BEGIN DATASET CONTENT

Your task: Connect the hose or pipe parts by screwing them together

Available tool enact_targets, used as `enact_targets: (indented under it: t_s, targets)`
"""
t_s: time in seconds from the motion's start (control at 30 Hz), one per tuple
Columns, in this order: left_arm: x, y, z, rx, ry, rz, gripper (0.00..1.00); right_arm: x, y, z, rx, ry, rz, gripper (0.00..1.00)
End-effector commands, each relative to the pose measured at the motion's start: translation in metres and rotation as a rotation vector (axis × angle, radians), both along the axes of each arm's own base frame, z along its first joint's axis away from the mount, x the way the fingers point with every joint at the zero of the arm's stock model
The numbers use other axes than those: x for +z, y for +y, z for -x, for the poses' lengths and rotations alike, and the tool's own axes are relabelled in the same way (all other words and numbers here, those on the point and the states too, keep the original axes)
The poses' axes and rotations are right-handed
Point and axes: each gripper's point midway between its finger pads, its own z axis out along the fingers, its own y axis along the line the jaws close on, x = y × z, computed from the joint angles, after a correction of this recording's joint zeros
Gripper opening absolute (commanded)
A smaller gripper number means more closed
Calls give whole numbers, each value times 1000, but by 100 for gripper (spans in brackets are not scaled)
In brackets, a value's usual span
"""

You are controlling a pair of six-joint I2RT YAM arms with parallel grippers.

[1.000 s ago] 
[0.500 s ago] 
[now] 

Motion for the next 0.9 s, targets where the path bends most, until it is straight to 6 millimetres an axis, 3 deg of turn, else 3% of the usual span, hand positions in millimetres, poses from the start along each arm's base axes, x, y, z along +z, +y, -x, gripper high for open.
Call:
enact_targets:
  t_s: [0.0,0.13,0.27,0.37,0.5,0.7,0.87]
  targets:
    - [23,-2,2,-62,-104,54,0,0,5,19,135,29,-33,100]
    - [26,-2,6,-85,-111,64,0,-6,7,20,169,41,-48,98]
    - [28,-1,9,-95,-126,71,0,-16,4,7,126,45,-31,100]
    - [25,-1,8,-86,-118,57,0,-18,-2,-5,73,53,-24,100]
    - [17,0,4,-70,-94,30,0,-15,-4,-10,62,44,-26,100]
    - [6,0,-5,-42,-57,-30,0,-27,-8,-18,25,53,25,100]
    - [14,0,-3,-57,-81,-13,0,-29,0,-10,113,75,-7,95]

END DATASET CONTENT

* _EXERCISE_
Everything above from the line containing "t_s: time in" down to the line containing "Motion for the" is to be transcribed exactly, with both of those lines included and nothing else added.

* _OUTPUT OF THE TASK_
t_s: time in seconds from the motion's start (control at 30 Hz), one per tuple
Columns, in this order: left_arm: x, y, z, rx, ry, rz, gripper (0.00..1.00); right_arm: x, y, z, rx, ry, rz, gripper (0.00..1.00)
End-effector commands, each relative to the pose measured at the motion's start: translation in metres and rotation as a rotation vector (axis × angle, radians), both along the axes of each arm's own base frame, z along its first joint's axis away from the mount, x the way the fingers point with every joint at the zero of the arm's stock model
The numbers use other axes than those: x for +z, y for +y, z for -x, for the poses' lengths and rotations alike, and the tool's own axes are relabelled in the same way (all other words and numbers here, those on the point and the states too, keep the original axes)
The poses' axes and rotations are right-handed
Point and axes: each gripper's point midway between its finger pads, its own z axis out along the fingers, its own y axis along the line the jaws close on, x = y × z, computed from the joint angles, after a correction of this recording's joint zeros
Gripper opening absolute (commanded)
A smaller gripper number means more closed
Calls give whole numbers, each value times 1000, but by 100 for gripper (spans in brackets are not scaled)
In brackets, a value's usual span
"""

You are controlling a pair of six-joint I2RT YAM arms with parallel grippers.

[1.000 s ago] 
[0.500 s ago] 
[now] 

Motion for the next 0.9 s, targets where the path bends most, until it is straight to 6 millimetres an axis, 3 deg of turn, else 3% of the usual span, hand positions in millimetres, poses from the start along each arm's base axes, x, y, z along +z, +y, -x, gripper high for open.

There is nothing more to the output.